◆ **What is expected**: If a line in the following entries holds the string "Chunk", include it in the tally. State the total and nothing further.

◆ **Data records**:
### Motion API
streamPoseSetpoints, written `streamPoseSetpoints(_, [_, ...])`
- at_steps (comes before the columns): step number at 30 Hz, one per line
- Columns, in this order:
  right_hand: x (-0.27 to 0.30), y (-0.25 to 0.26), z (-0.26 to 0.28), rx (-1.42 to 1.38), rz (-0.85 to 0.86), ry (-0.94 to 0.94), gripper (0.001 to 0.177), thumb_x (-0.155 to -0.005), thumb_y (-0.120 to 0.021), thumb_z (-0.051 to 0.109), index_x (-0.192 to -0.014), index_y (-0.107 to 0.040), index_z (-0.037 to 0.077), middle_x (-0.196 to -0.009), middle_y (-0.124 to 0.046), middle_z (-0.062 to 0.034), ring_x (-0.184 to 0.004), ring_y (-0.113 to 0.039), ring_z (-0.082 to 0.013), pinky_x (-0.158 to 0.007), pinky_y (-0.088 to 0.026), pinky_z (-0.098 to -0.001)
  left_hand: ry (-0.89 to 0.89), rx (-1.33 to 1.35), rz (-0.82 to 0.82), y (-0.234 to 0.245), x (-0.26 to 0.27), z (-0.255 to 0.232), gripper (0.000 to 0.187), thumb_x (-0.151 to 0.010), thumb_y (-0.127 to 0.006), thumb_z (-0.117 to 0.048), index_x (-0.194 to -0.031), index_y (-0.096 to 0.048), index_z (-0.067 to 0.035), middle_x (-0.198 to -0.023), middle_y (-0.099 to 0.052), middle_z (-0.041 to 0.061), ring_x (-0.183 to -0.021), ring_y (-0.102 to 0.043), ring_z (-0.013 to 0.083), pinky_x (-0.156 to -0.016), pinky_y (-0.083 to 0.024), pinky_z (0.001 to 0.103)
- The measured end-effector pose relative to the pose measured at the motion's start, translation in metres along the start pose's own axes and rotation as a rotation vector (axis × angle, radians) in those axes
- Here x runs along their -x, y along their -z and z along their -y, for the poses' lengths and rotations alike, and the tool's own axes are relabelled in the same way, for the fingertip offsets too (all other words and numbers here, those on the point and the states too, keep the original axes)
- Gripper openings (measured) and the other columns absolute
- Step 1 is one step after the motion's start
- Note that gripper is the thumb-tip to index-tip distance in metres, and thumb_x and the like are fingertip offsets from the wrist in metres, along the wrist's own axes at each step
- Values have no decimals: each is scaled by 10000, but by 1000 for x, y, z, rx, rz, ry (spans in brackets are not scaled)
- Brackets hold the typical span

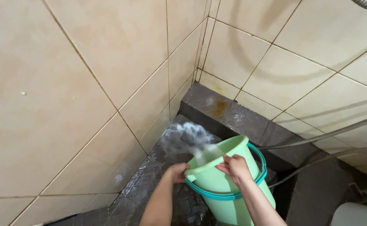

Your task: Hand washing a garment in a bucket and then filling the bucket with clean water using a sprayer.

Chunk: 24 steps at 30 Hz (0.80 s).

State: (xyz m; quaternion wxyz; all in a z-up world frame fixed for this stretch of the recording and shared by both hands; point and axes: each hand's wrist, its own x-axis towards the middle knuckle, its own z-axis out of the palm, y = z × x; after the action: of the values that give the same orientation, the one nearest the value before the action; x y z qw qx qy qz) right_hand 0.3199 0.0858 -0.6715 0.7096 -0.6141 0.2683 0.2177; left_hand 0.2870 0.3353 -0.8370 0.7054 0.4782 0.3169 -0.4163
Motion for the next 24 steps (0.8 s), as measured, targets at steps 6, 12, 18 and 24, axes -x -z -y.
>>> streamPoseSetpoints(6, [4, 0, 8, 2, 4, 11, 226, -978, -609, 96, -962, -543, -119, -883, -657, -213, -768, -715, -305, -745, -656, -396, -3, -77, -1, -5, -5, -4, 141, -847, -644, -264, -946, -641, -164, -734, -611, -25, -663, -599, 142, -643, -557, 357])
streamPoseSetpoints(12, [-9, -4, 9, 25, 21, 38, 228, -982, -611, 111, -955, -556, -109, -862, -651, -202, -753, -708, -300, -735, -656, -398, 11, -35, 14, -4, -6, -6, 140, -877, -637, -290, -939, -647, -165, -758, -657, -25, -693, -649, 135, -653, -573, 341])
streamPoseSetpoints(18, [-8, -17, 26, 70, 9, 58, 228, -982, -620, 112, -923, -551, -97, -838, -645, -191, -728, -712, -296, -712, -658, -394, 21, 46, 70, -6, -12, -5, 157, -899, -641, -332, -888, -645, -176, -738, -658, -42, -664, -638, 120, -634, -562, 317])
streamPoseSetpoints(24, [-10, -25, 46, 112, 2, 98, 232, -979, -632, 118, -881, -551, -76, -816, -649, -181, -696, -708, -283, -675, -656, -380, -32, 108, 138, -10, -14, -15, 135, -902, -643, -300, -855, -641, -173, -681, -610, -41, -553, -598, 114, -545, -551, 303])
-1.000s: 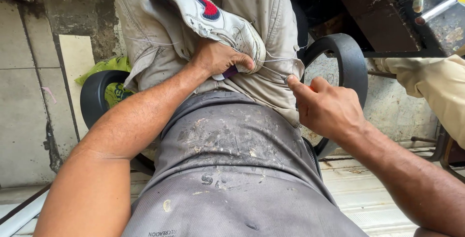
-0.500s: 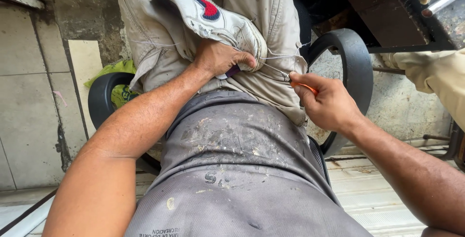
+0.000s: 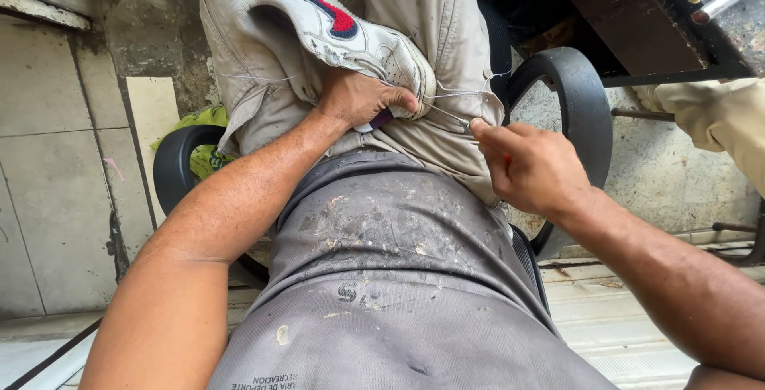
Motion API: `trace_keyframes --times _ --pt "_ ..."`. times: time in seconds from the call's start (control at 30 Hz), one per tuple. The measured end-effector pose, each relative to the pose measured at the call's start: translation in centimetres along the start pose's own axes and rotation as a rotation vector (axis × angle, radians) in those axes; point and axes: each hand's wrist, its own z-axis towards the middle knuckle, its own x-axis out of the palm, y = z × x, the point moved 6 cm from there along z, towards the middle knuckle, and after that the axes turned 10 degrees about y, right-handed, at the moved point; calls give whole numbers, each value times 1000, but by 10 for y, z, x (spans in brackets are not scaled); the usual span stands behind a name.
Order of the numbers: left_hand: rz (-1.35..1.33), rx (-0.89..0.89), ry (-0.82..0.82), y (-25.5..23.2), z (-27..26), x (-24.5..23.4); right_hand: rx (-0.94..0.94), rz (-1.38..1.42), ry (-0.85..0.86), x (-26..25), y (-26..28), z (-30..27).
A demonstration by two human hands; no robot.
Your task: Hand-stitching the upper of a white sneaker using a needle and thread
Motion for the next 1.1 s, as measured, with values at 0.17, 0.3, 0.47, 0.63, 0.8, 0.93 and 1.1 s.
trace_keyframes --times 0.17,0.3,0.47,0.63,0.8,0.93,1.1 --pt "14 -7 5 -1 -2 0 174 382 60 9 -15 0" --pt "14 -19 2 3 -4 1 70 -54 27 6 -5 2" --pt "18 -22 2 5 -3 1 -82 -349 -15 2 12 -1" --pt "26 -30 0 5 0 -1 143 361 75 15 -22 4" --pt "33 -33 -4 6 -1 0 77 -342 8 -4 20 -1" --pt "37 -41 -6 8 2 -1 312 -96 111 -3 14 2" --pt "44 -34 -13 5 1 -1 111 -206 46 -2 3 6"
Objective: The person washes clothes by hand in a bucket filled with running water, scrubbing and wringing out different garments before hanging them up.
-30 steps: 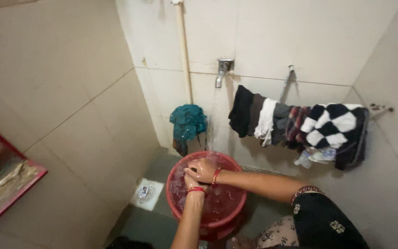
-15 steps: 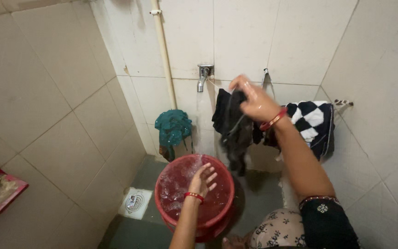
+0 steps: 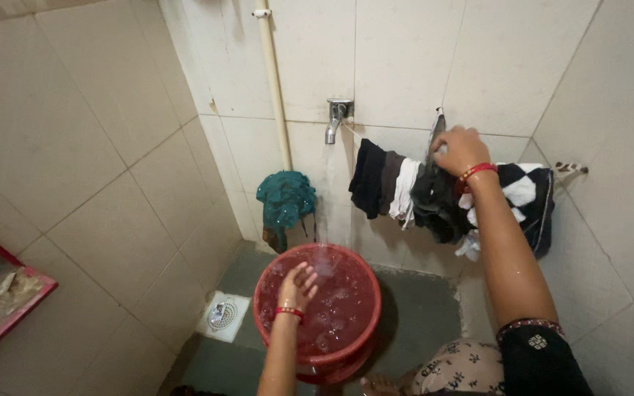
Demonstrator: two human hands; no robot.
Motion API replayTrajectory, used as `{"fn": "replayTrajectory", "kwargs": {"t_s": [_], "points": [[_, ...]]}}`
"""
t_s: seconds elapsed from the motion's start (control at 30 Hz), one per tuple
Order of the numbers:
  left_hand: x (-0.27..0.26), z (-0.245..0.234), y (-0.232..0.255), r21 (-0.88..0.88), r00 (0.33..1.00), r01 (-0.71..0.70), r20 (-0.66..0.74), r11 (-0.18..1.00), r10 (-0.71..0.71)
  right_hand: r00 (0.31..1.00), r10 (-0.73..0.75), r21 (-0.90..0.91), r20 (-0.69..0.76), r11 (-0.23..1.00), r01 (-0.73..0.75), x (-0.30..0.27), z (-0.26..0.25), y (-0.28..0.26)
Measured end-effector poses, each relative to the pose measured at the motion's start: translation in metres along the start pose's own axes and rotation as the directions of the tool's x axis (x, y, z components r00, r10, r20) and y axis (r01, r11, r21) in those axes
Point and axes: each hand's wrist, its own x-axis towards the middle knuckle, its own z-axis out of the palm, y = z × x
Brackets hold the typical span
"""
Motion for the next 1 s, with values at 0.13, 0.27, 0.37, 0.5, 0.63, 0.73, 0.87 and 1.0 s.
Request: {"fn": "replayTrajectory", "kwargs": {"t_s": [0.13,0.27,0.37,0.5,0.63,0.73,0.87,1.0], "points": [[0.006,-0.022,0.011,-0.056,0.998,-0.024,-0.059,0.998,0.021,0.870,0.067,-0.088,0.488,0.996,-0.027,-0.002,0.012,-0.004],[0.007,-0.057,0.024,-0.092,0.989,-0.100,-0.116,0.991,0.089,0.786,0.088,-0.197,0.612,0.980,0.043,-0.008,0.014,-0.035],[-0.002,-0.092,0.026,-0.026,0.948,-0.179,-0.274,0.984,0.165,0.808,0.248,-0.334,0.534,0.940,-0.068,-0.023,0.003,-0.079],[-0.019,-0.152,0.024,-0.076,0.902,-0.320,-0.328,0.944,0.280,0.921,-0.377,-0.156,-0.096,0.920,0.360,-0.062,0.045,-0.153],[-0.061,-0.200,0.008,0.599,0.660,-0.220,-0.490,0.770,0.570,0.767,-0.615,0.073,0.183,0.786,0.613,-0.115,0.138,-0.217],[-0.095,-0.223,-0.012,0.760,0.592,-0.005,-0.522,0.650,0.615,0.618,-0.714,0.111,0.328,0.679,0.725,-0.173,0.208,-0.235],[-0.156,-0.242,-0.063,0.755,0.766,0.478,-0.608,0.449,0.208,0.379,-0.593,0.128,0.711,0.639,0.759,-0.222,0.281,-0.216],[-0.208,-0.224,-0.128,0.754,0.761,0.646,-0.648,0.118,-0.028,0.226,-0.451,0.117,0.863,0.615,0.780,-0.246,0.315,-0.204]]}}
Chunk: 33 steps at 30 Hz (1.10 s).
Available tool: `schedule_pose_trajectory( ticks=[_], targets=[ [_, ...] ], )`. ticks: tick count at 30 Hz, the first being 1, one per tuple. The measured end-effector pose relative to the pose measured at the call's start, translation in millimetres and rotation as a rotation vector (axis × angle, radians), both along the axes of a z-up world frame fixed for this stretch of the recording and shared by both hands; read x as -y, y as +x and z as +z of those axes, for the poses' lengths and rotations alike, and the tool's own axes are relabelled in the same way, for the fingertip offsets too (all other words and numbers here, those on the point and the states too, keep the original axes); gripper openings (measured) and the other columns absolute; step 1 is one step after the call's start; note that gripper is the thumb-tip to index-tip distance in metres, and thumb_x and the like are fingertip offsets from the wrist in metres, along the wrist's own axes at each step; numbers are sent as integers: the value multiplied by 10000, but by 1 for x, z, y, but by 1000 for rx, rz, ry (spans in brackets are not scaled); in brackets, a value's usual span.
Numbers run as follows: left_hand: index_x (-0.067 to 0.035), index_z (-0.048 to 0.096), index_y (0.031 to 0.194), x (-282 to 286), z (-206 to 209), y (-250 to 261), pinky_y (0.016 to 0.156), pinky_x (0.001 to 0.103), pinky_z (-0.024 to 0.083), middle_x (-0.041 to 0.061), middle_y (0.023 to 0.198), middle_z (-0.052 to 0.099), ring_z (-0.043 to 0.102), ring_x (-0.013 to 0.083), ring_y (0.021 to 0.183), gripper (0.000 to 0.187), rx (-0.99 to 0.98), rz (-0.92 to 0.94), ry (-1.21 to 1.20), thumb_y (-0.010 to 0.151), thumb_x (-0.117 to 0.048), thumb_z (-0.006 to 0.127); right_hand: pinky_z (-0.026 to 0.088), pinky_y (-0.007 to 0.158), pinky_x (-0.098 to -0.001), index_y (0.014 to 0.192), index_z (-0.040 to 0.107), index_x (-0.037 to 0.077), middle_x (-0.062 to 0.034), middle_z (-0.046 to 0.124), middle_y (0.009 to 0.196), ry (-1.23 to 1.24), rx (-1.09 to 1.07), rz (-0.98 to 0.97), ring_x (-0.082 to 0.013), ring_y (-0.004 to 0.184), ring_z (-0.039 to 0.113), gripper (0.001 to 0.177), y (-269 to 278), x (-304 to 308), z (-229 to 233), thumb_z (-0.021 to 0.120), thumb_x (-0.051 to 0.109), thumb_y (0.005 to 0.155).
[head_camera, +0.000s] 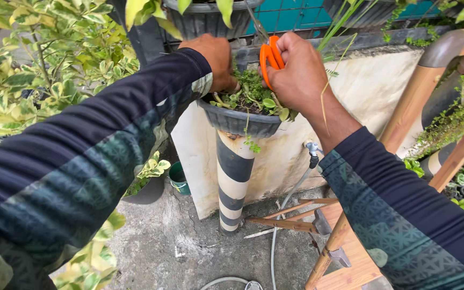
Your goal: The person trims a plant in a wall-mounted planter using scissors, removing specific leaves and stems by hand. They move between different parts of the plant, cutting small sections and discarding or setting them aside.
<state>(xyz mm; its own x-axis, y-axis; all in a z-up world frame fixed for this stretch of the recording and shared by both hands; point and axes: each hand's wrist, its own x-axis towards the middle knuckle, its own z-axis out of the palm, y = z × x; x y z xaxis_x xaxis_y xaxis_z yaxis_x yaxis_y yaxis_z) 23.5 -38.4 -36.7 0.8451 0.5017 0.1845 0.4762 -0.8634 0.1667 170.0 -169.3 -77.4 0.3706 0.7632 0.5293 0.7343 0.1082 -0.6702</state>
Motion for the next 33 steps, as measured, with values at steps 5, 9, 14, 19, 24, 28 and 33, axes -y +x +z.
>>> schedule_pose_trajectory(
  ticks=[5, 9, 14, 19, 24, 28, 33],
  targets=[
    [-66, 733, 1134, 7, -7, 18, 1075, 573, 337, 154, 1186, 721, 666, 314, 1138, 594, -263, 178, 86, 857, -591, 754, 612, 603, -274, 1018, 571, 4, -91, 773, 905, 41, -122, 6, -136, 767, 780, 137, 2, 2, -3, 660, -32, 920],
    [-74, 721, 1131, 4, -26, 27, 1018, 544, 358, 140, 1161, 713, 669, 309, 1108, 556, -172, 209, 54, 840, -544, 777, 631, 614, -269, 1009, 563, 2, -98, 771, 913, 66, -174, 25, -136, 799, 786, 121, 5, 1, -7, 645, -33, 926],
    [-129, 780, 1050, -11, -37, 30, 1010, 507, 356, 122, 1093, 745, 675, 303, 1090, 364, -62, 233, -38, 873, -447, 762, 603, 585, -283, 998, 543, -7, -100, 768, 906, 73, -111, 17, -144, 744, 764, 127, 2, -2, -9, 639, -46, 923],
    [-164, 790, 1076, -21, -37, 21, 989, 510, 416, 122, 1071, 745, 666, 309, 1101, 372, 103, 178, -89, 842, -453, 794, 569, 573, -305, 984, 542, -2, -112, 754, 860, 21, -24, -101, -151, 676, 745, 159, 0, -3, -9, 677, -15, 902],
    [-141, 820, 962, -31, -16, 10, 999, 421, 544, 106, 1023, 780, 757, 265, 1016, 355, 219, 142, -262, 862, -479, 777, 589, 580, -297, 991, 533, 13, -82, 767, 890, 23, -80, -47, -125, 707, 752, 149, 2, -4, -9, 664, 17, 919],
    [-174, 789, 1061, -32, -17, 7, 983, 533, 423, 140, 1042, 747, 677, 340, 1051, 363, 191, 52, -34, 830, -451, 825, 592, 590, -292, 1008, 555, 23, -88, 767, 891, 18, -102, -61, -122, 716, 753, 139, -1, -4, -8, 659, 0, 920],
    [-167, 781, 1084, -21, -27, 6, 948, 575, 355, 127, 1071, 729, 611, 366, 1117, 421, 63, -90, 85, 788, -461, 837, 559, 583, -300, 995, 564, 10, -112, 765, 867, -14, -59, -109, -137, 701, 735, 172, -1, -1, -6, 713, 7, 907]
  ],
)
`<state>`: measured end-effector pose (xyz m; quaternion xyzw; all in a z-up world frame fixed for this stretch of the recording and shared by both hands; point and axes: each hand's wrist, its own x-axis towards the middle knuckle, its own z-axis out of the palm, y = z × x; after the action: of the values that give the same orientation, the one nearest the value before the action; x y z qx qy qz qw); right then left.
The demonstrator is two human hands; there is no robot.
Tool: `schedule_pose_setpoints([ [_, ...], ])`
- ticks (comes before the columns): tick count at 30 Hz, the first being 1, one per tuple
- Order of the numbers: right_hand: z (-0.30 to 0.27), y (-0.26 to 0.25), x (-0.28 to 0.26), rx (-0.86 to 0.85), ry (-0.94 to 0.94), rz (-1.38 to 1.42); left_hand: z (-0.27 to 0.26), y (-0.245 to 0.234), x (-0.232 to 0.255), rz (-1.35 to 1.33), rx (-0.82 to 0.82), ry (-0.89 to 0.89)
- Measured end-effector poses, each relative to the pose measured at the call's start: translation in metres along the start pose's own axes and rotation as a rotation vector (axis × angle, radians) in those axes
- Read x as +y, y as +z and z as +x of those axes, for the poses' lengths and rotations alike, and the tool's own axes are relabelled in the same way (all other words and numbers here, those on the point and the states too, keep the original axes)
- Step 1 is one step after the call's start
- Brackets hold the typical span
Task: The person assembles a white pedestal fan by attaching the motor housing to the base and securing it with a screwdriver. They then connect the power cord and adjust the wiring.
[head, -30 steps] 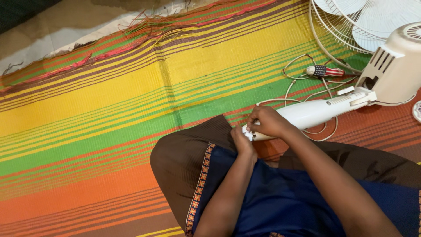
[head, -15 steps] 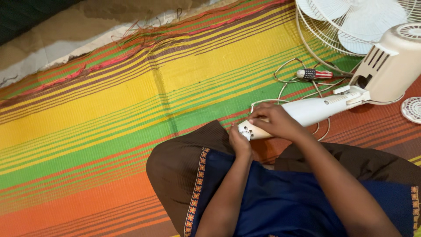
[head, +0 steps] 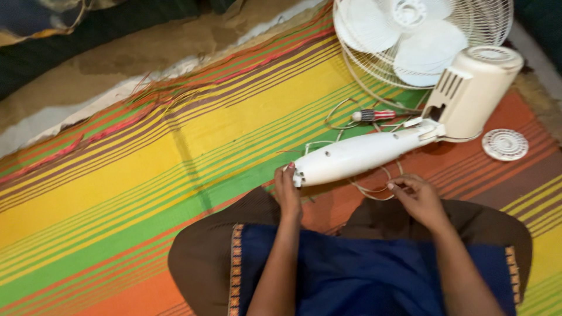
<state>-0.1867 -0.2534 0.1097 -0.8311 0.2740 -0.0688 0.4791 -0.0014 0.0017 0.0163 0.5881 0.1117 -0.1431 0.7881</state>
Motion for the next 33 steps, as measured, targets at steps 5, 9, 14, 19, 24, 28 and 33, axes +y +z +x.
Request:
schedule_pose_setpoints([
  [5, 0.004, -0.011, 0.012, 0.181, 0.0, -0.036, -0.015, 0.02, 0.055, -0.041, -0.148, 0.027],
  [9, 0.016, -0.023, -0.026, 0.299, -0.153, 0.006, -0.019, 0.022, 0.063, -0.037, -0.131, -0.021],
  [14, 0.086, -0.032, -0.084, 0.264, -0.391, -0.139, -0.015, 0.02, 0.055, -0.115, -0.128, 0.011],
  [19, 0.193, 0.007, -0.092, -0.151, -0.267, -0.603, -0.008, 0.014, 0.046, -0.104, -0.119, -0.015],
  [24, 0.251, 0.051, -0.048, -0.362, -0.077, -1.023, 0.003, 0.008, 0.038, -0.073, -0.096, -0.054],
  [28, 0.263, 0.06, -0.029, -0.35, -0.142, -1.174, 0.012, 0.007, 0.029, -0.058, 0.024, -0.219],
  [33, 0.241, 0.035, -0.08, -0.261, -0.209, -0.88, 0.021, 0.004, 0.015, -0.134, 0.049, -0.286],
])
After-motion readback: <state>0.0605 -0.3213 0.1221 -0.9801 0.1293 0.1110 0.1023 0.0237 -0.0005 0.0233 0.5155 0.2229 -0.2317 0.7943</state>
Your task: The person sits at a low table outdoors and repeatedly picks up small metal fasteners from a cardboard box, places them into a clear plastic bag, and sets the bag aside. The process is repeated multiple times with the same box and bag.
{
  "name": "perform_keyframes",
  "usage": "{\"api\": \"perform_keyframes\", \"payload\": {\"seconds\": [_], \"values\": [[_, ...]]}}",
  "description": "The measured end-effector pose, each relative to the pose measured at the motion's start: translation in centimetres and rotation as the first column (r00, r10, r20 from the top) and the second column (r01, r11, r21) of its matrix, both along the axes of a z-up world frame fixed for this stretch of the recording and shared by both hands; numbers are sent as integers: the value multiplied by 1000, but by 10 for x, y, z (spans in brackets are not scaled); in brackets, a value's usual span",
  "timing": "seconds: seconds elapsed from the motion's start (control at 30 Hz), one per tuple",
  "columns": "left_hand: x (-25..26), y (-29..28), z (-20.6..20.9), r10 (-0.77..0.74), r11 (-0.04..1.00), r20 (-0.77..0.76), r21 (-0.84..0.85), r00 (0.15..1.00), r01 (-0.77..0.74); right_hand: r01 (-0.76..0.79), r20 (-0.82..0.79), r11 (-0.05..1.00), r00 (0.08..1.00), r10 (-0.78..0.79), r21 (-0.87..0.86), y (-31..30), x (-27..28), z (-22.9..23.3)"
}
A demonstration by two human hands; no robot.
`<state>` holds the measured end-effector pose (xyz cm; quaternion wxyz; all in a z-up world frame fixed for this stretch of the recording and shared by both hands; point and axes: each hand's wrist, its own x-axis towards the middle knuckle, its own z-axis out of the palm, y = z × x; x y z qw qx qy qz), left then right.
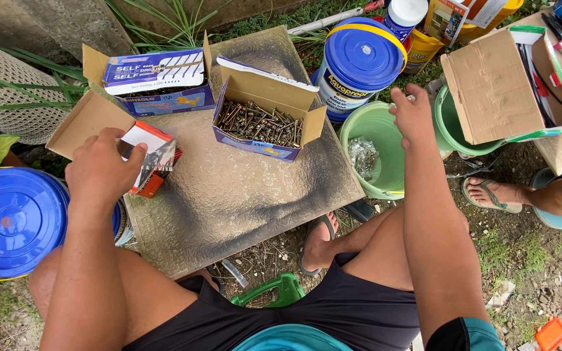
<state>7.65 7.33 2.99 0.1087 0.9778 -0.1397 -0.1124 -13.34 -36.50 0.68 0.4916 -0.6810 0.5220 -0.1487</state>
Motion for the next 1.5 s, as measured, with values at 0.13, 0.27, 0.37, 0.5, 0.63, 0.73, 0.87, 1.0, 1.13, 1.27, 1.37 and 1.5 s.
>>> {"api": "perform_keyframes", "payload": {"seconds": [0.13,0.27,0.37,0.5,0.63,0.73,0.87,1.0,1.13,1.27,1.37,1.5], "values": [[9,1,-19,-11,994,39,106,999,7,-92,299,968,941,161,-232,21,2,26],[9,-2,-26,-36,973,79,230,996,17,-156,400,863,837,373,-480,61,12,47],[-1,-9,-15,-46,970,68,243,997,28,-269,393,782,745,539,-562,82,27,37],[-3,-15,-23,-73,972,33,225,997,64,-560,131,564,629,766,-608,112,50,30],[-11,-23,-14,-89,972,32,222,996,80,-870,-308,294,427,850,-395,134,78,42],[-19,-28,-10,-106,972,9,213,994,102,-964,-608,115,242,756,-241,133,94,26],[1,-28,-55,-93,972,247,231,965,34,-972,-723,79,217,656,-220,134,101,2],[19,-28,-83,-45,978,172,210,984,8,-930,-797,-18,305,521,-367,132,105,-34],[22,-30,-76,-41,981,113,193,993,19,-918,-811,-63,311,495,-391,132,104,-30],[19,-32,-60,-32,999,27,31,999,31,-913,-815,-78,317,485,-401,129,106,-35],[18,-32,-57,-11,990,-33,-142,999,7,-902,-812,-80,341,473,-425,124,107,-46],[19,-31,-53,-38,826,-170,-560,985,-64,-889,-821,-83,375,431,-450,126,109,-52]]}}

◆ **Task response**: 2